Iterative Letter Combinations of a Phone Number

Given an integer array containing digits from [0, 9], the task is to print all possible letter combinations that the numbers could represent.
A mapping of digit to letters (just like on the telephone buttons) is being followed. Note that 0 and 1 do not map to any letters. All the mapping are shown in the image below: Example:

Input: arr[] = {2, 3}
Output: ad ae af bd be bf cd ce cf

Input: arr[] = {9}
Output: w x y z

Recommended: Please try your approach on {IDE} first, before moving on to the solution.

Approach: Now let us think how we would approach this problem without doing it in an iterative way. A recursive solution is intuitive and common. We keep adding each possible letter recursively and this will generate all the possible strings.

Let us think about how we can build an iterative solution using the recursive one. Recursion is possible through the use of a stack. So if we use a stack instead of a recursive function will that be an iterative solution? One could say so speaking technically but we then aren’t really doing anything different in terms of logic.

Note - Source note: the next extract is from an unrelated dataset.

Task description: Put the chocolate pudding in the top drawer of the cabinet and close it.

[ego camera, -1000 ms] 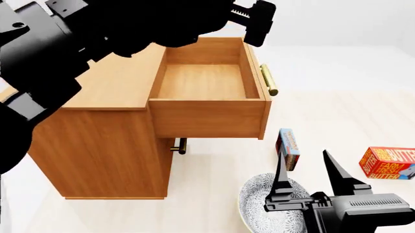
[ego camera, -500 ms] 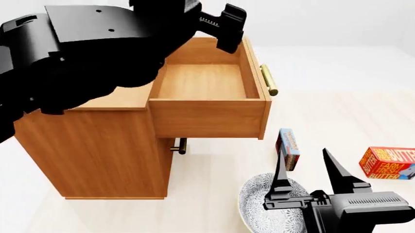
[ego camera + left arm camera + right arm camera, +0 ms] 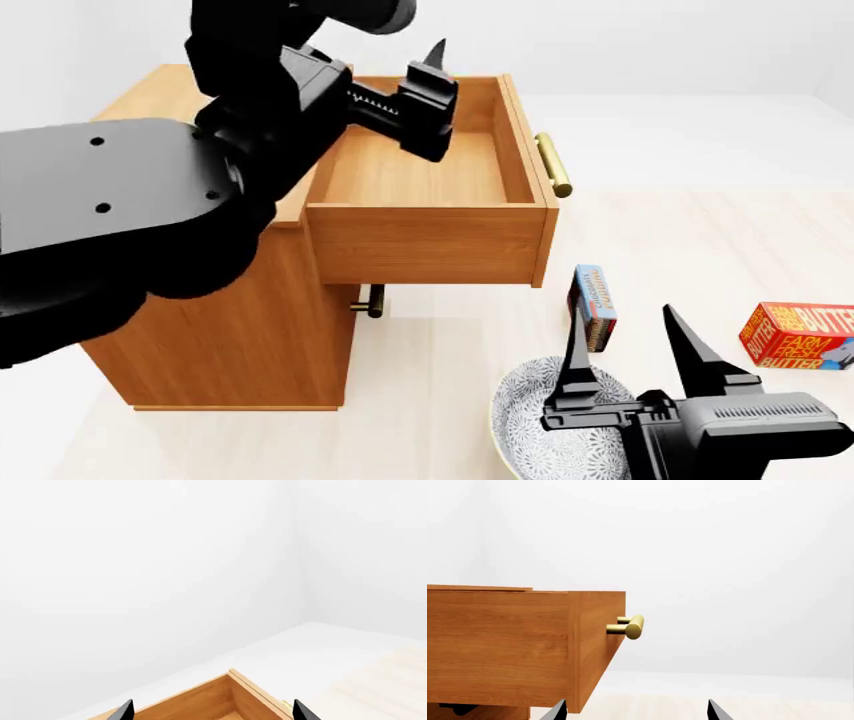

A Stack is a LIFO DS. Can we use another Data structure? What will be the difference if we use a FIFO DS? Let’s say a queue. Since BFS is done by queue and DFS by stack is there any difference between the two?

The difference between DFS and BFS is similar to this question. In DFS we will find each path possible in the tree one by one. It will perform all steps for a path first whereas BFS will build all paths together one step at a time.

So, a queue would work perfectly for this question. The only difference between the two algorithms using queue and stack will be the way in which they are formed. Stack will form all strings completely one by one whereas the queue will form all the strings together i.e. after x number of passes all the strings will have a length of x.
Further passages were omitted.